**EXERCISE OBJECTIVE**: Every line of the records that contains "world" should be tallied, and only the resulting number returned.

**Stored data**:
┄┄┄┄┄┄┄┄┄┄
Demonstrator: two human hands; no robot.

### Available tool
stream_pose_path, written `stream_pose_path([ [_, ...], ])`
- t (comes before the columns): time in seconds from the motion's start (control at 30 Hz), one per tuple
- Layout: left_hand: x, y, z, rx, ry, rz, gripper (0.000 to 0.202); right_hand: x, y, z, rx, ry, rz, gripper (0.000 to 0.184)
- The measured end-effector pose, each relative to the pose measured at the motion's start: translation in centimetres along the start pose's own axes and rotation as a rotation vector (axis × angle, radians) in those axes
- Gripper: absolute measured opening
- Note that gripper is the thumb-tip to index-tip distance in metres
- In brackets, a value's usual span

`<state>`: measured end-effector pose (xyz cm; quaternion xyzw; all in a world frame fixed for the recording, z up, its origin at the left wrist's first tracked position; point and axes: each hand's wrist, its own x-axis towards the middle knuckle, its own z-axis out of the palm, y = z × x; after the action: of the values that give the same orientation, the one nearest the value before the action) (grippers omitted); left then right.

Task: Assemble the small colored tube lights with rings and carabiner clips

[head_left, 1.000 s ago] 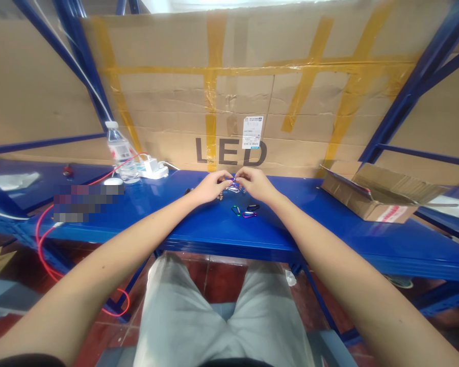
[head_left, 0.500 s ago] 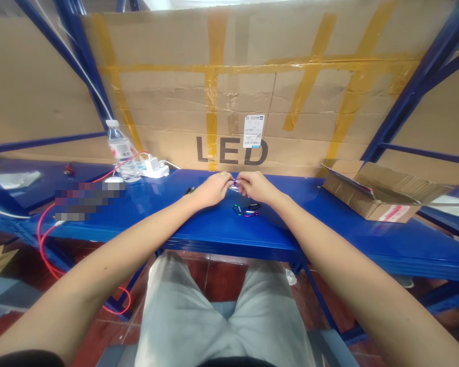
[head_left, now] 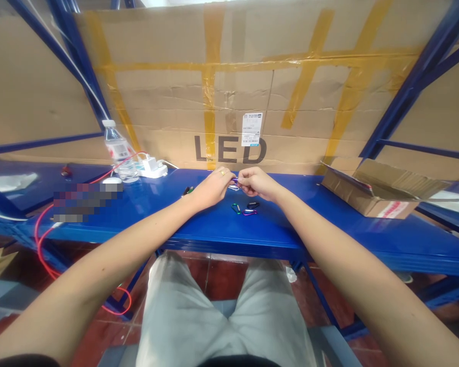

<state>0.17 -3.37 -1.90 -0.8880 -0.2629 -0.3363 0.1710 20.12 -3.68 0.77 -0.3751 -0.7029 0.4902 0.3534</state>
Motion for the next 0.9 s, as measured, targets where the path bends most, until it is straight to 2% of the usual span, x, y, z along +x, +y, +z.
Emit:
stream_pose_path([
  [0.13,0.1,0.4,-0.2,0.004,-0.044,-0.029,0.021,0.1,0.2,-0.2,0.066,-0.031,0.038,0.017],
  [0.23,0.2,0.6,-0.1,-0.013,-0.045,-0.078,0.021,0.4,0.3,-0.1,0.017,-0.003,0.023,0.017],
  [0.33,0.4,0.8,0.0,-0.065,-0.038,-0.205,0.019,0.6,0.4,-0.1,-0.175,0.089,-0.138,0.018],
  [0.47,0.7,1.1,-0.3,-0.184,-0.12,-0.356,0.03,0.9,0.7,-0.3,-0.545,0.181,-0.446,0.021],
  [0.6,0.7,1.0,-0.6,-0.323,-0.173,-0.442,0.03,0.8,1.0,-0.6,-0.7,0.165,-0.551,0.019],
  [0.7,0.6,0.8,-0.7,-0.339,-0.157,-0.429,0.028,0.7,1.0,-0.5,-0.742,0.155,-0.539,0.02],
  [0.9,0.4,1.0,-0.2,-0.156,-0.094,-0.285,0.025,0.8,1.0,-0.1,-0.793,0.198,-0.486,0.019],
])
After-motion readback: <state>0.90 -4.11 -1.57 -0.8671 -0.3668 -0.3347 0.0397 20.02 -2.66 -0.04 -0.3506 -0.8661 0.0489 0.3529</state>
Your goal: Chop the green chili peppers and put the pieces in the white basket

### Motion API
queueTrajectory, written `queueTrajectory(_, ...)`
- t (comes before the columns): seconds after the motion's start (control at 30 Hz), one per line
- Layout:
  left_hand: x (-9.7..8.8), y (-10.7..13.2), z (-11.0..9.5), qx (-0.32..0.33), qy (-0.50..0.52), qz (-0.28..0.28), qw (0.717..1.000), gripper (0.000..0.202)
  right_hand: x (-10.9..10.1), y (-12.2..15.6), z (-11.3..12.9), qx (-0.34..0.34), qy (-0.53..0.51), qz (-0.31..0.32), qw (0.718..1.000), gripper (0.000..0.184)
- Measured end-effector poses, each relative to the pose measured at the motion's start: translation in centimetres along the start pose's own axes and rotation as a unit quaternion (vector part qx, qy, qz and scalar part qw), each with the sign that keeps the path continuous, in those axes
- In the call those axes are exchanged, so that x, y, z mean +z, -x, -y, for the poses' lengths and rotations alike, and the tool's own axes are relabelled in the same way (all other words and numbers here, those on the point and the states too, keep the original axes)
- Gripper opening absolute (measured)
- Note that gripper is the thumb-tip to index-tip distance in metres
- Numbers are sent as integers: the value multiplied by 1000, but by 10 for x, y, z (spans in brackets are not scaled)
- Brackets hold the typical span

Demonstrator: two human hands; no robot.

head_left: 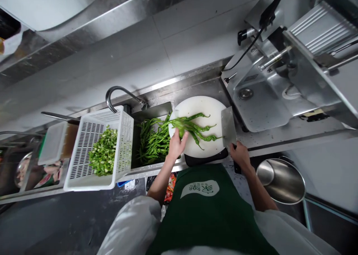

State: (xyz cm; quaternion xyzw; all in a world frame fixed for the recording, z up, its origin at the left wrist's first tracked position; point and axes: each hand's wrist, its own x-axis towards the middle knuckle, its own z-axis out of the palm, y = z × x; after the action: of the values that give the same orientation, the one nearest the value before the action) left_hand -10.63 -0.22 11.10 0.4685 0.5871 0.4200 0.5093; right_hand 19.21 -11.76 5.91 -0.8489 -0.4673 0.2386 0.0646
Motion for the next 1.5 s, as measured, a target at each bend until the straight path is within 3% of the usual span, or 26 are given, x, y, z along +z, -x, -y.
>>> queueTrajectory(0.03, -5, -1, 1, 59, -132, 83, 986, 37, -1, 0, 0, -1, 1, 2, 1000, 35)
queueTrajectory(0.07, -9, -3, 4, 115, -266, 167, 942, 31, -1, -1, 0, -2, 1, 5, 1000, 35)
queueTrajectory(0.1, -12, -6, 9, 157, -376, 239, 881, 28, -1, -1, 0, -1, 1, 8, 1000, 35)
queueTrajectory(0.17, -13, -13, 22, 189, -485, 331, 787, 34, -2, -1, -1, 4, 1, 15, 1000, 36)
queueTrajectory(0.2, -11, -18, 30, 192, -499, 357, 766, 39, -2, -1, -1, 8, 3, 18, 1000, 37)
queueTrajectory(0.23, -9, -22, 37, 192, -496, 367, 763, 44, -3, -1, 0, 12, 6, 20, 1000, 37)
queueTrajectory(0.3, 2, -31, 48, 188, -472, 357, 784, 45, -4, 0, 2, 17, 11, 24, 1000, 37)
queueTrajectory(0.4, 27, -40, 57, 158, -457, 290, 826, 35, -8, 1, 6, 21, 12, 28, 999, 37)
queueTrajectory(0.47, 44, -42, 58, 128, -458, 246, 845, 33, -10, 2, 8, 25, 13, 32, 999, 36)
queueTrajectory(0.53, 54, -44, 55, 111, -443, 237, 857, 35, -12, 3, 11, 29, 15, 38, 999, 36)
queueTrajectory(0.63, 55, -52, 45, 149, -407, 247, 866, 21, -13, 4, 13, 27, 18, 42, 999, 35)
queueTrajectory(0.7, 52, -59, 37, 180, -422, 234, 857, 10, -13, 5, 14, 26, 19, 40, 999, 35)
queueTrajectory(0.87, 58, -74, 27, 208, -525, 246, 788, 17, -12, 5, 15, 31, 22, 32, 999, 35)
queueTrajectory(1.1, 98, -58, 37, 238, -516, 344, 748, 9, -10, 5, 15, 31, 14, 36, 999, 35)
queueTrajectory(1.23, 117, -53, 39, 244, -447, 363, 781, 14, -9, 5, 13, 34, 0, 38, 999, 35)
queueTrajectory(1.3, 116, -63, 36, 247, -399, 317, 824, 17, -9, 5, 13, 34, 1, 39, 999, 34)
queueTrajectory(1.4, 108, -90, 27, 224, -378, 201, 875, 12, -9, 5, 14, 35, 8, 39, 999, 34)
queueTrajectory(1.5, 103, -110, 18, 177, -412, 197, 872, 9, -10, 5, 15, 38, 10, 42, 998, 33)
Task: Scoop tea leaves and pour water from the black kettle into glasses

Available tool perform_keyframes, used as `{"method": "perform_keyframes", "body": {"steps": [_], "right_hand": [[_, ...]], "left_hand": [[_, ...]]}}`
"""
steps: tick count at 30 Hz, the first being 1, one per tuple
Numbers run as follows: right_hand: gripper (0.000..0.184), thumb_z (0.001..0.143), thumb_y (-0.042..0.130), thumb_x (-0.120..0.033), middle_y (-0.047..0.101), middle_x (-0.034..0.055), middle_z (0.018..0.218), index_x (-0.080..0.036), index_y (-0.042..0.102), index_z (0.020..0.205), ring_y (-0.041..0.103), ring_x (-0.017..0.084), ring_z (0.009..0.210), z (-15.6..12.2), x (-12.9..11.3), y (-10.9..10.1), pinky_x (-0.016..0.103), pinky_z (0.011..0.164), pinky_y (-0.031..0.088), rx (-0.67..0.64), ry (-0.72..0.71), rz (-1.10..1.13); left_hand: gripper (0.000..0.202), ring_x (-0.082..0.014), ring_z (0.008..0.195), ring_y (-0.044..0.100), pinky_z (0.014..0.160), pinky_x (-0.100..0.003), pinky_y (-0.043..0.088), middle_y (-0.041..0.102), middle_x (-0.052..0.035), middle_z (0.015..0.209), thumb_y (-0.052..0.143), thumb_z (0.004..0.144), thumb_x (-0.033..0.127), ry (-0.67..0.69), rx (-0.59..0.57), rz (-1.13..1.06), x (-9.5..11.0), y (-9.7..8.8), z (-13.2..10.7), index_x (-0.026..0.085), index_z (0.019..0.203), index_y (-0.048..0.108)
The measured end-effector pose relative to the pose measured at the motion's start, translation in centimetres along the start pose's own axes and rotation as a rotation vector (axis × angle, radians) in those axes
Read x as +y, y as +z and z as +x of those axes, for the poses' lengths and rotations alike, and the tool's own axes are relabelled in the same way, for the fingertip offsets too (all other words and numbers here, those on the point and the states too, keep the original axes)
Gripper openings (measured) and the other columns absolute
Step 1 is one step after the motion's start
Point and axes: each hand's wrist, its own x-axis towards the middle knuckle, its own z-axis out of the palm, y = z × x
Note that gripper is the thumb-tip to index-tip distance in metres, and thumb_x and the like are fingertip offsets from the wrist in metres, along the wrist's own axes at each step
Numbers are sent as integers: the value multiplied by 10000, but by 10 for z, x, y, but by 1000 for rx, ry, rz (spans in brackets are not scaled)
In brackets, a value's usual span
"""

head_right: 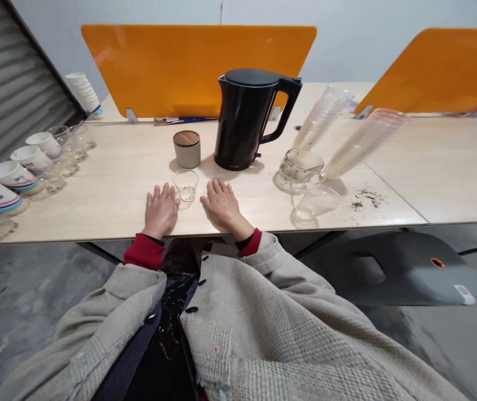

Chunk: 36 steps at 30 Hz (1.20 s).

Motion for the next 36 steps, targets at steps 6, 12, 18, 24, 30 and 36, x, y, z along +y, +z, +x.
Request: {"method": "perform_keyframes", "body": {"steps": [6,12,18,24,30,36], "right_hand": [[689,1121,388,-373,357,264,1807,17,420,1689,310,406,1715,0,1,3,599,1396,248,6,-7,-9],[690,1130,377,-372,339,253,1820,13,400,1702,294,402,1721,0,-1,-2,590,1398,235,-14,3,-12],[689,1137,367,-365,329,251,1826,18,388,1710,277,395,1727,-1,-2,-3,569,1406,217,-30,13,-21],[683,1143,365,-375,336,244,1826,5,393,1710,275,398,1726,0,-2,-3,577,1403,220,-31,13,-25],[675,1147,376,-364,327,239,1831,-1,384,1717,274,385,1729,-1,-4,-5,551,1409,212,-31,23,-28],[686,1142,368,-371,323,250,1828,9,387,1713,272,393,1730,1,-2,-2,574,1408,216,-20,14,-21]], "left_hand": [[656,-418,1740,219,1418,-613,178,320,-132,1857,264,1142,347,-6,-16,26,2,-2,-1,98,1733,404],[657,-404,1743,218,1423,-596,189,304,-118,1864,248,1148,355,-18,-36,52,3,-5,-2,105,1738,392],[651,-397,1739,239,1417,-610,215,326,-116,1856,254,1150,362,-7,-10,66,2,-2,-1,121,1736,403],[654,-409,1739,233,1414,-627,217,320,-122,1857,254,1148,357,-7,-19,57,2,-3,0,116,1737,399],[651,-410,1740,229,1415,-625,217,318,-123,1857,253,1147,348,-12,-23,60,3,-5,0,108,1732,408],[660,-411,1743,216,1418,-620,206,312,-125,1860,253,1144,352,-15,-28,56,3,-5,1,100,1737,394]]}}
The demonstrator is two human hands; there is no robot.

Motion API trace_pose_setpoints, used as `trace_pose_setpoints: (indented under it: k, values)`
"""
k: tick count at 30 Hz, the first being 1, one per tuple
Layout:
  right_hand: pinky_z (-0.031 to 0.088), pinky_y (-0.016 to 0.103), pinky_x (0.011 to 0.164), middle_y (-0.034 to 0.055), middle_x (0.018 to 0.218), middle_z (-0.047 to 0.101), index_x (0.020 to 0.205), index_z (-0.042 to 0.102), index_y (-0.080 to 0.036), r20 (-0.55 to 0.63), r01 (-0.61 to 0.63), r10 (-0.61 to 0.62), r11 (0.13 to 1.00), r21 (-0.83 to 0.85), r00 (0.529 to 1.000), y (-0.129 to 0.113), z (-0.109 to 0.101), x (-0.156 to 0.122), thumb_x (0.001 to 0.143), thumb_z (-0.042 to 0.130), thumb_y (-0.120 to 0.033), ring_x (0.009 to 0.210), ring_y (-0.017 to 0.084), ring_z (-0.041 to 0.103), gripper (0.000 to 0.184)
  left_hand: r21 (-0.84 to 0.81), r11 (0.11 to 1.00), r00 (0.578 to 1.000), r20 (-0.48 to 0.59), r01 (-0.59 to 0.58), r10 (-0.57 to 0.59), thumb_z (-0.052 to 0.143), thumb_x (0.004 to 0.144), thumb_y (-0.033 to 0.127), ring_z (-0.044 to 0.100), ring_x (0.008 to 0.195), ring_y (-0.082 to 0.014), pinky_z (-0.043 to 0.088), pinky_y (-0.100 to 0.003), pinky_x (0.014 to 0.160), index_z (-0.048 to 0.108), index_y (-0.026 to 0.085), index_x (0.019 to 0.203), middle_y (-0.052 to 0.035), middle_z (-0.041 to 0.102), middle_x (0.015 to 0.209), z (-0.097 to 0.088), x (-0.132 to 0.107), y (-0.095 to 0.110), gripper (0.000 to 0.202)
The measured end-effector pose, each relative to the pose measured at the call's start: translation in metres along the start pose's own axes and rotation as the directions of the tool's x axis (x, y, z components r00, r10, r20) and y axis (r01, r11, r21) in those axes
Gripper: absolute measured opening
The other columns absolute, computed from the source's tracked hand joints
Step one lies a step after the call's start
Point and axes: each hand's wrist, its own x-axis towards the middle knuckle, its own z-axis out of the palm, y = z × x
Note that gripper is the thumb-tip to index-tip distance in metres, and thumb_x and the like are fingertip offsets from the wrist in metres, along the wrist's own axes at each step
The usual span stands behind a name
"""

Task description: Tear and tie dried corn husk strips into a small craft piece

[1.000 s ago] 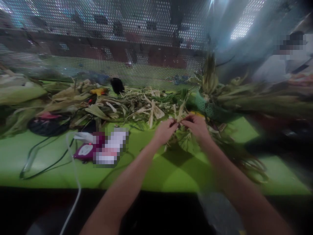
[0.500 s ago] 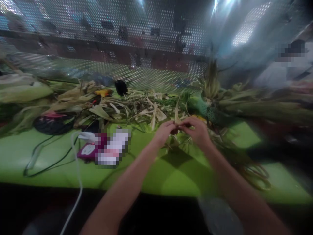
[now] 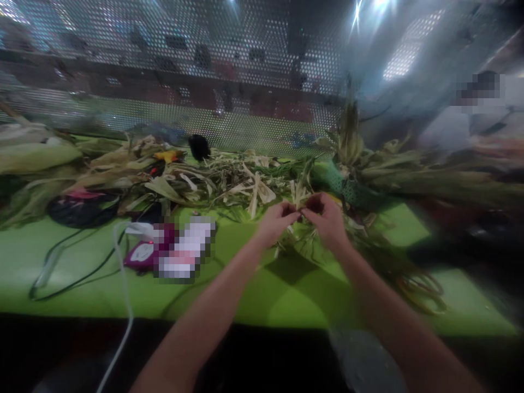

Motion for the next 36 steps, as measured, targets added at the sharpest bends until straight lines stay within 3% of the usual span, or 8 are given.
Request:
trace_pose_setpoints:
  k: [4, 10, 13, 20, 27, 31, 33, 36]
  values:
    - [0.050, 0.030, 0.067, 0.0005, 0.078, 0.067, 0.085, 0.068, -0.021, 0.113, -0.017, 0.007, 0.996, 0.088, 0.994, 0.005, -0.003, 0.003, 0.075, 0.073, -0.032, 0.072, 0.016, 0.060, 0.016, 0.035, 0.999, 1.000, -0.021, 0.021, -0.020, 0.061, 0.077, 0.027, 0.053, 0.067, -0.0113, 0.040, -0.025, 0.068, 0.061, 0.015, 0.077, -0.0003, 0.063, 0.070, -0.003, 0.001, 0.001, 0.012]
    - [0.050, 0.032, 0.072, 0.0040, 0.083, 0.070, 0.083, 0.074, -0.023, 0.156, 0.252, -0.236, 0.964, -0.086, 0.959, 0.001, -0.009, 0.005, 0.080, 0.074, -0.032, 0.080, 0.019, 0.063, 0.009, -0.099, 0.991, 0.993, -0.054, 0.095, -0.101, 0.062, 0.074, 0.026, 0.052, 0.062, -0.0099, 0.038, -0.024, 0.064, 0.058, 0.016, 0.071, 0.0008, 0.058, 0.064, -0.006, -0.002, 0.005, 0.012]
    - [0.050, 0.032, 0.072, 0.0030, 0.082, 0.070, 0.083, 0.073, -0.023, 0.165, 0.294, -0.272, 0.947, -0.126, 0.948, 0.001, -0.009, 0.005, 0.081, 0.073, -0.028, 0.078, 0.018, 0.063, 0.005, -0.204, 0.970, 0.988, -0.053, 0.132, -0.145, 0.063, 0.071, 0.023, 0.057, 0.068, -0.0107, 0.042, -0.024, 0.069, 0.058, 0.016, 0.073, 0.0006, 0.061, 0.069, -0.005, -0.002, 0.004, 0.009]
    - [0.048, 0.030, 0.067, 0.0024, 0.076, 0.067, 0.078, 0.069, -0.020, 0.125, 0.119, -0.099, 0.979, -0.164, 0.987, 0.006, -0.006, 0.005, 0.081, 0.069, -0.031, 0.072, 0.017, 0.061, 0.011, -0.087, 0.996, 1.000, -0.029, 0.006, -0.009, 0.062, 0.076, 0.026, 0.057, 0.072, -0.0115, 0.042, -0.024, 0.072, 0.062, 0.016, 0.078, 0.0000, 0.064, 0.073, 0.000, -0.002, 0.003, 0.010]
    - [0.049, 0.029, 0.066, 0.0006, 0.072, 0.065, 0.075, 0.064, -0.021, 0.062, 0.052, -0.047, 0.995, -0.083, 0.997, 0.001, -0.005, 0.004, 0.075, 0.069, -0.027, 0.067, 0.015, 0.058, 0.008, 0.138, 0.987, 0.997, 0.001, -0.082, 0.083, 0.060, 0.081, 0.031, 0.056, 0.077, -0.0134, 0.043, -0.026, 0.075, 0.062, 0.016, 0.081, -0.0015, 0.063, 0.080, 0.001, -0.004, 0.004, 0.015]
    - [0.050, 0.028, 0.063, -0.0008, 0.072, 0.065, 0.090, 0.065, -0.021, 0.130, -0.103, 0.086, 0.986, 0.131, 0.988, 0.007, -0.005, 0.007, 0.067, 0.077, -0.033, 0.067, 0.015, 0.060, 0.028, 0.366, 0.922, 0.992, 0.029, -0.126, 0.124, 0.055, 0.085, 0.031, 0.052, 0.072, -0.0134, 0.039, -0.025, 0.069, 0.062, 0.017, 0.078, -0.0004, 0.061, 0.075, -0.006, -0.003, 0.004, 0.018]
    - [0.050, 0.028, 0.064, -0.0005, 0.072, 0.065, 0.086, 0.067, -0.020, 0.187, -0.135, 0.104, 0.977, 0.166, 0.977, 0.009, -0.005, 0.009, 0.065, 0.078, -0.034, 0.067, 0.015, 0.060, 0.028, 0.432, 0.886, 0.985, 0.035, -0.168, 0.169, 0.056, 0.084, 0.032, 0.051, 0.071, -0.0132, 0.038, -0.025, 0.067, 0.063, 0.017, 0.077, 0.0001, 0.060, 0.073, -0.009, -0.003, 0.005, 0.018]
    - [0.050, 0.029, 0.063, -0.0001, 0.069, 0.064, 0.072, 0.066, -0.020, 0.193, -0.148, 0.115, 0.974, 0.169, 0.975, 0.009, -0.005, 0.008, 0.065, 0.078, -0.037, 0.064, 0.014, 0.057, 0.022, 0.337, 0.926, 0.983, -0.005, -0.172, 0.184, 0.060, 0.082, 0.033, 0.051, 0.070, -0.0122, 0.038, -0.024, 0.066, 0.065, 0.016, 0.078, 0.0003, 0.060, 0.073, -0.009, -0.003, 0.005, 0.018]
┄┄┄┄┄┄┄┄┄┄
**ANSWER SECTION**: 2